Sculpture by Michelangelo

The Madonna of the Stairs (or Madonna of the Steps) is a relief sculpture by Michelangelo in the Casa Buonarroti, Florence. It was sculpted around 1490, when Michelangelo was about fifteen. This and the Battle of the Centaurs were Michelangelo's first two sculptures. The first reference to the Madonna of the Stairs as a work by Michelangelo was in the 1568 edition of Giorgio Vasari's Lives of the Most Excellent Painters, Sculptors, and Architects.

The sculpture is exhibited at the Casa Buonarroti in Florence, Italy.

==Description==

The work is an obvious homage to the stiacciato low reliefs of Donatello, as Vasari also noted, both in technique and sizes plans with millimeter thickness variations, both in iconography, starting from the scale pattern with pronounced steps and handrails foreshortened, visible for example in the Feast of Herod in Lille.

The figure of the Madonna, sitting on a square stone block, and in profile while looking away, occupies the entire height of the relief, from edge to edge, with a severity and monumentality reminiscent of classical reliefs. The composition of the sacred group is very original, at the same time blocked and dynamic, with the Virgin in a prophetic attitude, as she lifts her dress to feed or protect the child asleep, and generates a movement spiral thanks to the arrangement of opposite limbs. Jesus has let go of his arm behind his back and Mary comes to weave his feet, showing the right plant and breaking the stillness of the smooth surface of the bas-relief. The right hand of the Child turned out was later used more than once by the artist to symbolize the abandonment of the body in sleep or in death, as in the portrait of Lorenzo de 'Medici, Duke of Urbino or the Bandini Pietà and refers to the Farnese Hercules (since by Michelangelo man is seen as Hercules).

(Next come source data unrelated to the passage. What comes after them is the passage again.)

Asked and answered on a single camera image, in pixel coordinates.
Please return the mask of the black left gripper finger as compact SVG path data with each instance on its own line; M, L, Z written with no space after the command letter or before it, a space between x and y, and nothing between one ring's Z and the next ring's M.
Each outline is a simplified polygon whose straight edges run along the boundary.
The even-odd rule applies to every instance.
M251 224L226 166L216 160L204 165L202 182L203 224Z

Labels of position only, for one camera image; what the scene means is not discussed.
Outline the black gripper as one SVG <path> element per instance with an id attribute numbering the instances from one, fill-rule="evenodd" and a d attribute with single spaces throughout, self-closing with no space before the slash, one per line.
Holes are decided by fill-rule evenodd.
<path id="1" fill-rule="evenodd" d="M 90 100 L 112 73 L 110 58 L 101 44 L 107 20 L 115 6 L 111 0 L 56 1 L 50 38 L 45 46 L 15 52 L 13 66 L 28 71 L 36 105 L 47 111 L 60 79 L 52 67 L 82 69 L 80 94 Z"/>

Pronounced is the muscle of the Child and the taking of Mary, especially with large hands, thanks to the different treatment of the surfaces, make it appear vigorous simple, everyday gesture. Virtuoso is finally the fall of the drapery, especially on Cubic's seat, which follows form with great realism.

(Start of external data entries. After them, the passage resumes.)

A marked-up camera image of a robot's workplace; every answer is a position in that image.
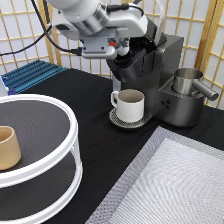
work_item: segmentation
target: shoji screen
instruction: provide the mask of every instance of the shoji screen
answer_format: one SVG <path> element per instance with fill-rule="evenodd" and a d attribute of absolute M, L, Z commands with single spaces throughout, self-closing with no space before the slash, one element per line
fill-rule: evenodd
<path fill-rule="evenodd" d="M 218 100 L 207 104 L 224 110 L 224 0 L 218 0 L 201 70 L 204 82 L 220 94 Z"/>
<path fill-rule="evenodd" d="M 42 33 L 42 27 L 30 0 L 0 1 L 1 53 L 20 50 L 33 43 Z M 44 38 L 36 46 L 22 53 L 0 57 L 0 75 L 36 59 L 54 63 L 51 46 Z"/>

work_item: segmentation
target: wooden frame
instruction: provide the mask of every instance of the wooden frame
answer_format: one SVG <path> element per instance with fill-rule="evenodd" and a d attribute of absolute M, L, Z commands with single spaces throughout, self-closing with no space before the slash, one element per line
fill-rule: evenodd
<path fill-rule="evenodd" d="M 202 60 L 201 66 L 200 66 L 201 71 L 205 74 L 204 79 L 211 83 L 211 87 L 213 88 L 214 86 L 216 86 L 216 87 L 221 89 L 221 94 L 220 94 L 220 97 L 218 99 L 217 106 L 216 106 L 217 108 L 219 108 L 221 100 L 223 98 L 223 94 L 224 94 L 224 85 L 220 85 L 216 82 L 216 78 L 217 78 L 217 74 L 218 74 L 218 71 L 219 71 L 221 61 L 224 60 L 224 56 L 223 56 L 224 45 L 220 46 L 222 48 L 220 55 L 214 54 L 212 52 L 212 49 L 213 49 L 214 42 L 215 42 L 215 39 L 216 39 L 216 36 L 217 36 L 218 28 L 219 27 L 224 27 L 223 25 L 220 24 L 220 20 L 221 20 L 222 14 L 223 14 L 223 10 L 224 10 L 224 0 L 218 0 L 216 8 L 215 8 L 215 12 L 214 12 L 212 25 L 211 25 L 210 32 L 209 32 L 209 35 L 208 35 L 203 60 Z M 218 58 L 218 63 L 217 63 L 217 66 L 216 66 L 216 69 L 215 69 L 215 74 L 214 74 L 212 80 L 206 76 L 206 72 L 207 72 L 207 68 L 208 68 L 208 64 L 209 64 L 209 60 L 210 60 L 211 55 Z M 210 106 L 209 100 L 206 101 L 206 105 Z"/>

On the left, on the steps that give the name to the work, there are two putti just blanks in attitude dance or fight and another who, leaning on the handrail, tents, along with a fourth figure placed behind the Virgin, a drape. It is difficult to determine the significance of this background scene, perhaps a simple exercise in style or a tribute to dancing putti Donatello.